As long as reserve margins in ERCOT continue at ~10%-12% (see commentary below), the market will be vulnerable to crisis no matter how the grid operations and price signals change. At these levels, reliability is subject to the whims of physics (e.g. weather, wind, etc.) even if ERCOT performs perfectly and all capacity is online and responsive. Fundamentally, the PUCT needs to do more to incentivize new capacity. The changes to the ORDC alone may move the needle in the direction of the PUCT’s overall goals, but not by very much.
Why ERCOT’s reserve margin projections are misleading
Recent ERCOT Capacity, Demand, and Reserve Reports (CDRs) have consistently forecasted near-term reserve margins climbing to the 30%-40% range. This is misleading, for several reasons:
Excess reserve crediting for wind and solar: The CDR methodology uses average renewable output levels during top-20 historical load hours. This ignores two critical realities. First, the influx of solar will quickly create a net load shift, especially in summer. While gross load often peaks around 4pm in August, net load will soon peak at 7-8pm. Second, wind is now a large enough collective capacity source that poor wind conditions can cause shortages even if demand is not extreme. For example, August 15, 2019, had no top-20 historical load hours, but very poor wind conditions caused a grid emergency nonetheless. ICF uses an effective load carrying capacity (ELCC) approach that considers the holistic contribution of renewables to grid reliability:
We believe the CDR overstates reserve capacity by at least 7 GW for summer 2022, and the impact only grows over time. The CDR’s credit in winter season are closer to appropriate levels, but still uses a poor methodology and may also overstate the case.
Excess projections for new capacity: The CDR counts all capacity with a signed interconnection agreement (IA) as coming online per the listed COD. Historical trends suggest a signed IA alone is not a reliable metric for on-time success, and the CDR shows absurd results on this basis.
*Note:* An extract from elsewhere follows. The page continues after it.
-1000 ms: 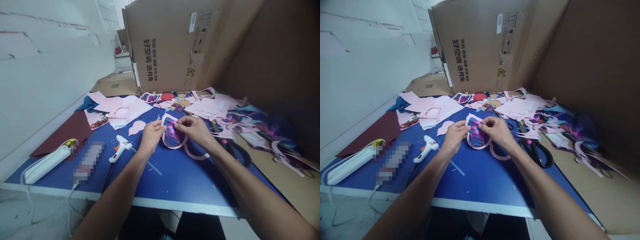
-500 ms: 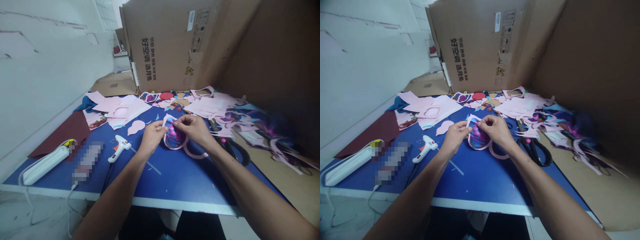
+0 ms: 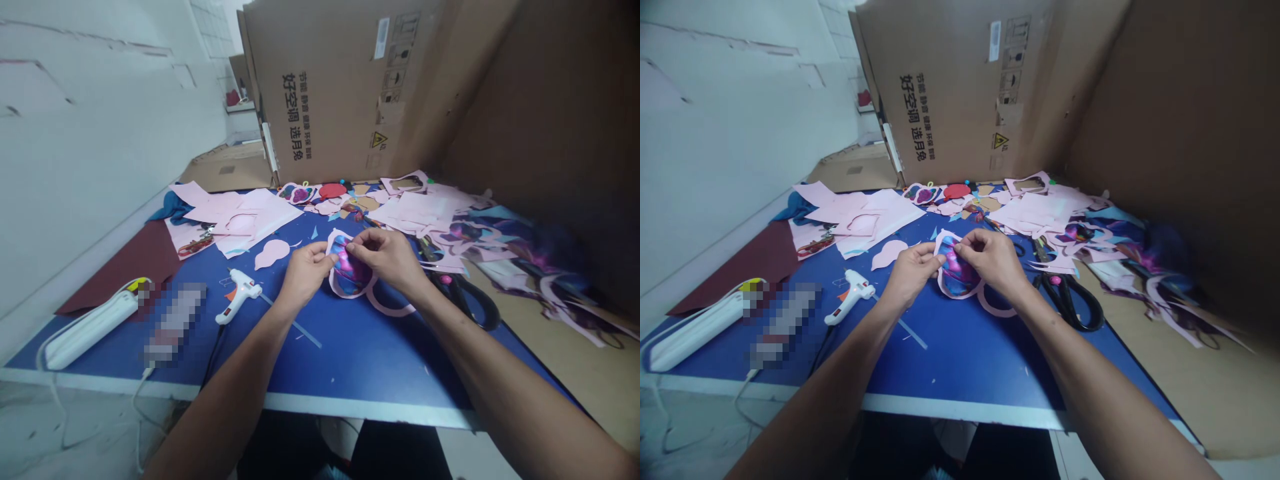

Most notably, 15.8 GW of solar is projected to come online in 2023 alone by the most recent Dec 2021 CDR. While solar installations are accelerating, about 4.3 GW were installed in 2021; it is extremely unlikely that build rates will triple in the next two years. This overlaps with the first problem mentioned above since solar builds are so heavily over-counted for reliability purposes.
ERCOT’s true reserve margin remains in the range of ~12% today, leaving the grid still vulnerable. The problems mentioned above are only notional, since the CDR is just a forecast. But signaling matters, and if the PUCT wants to pursue a resource adequacy market (RA, or what is dubbed the “LSERO” option in the latest proposals), the issue will quickly become critical.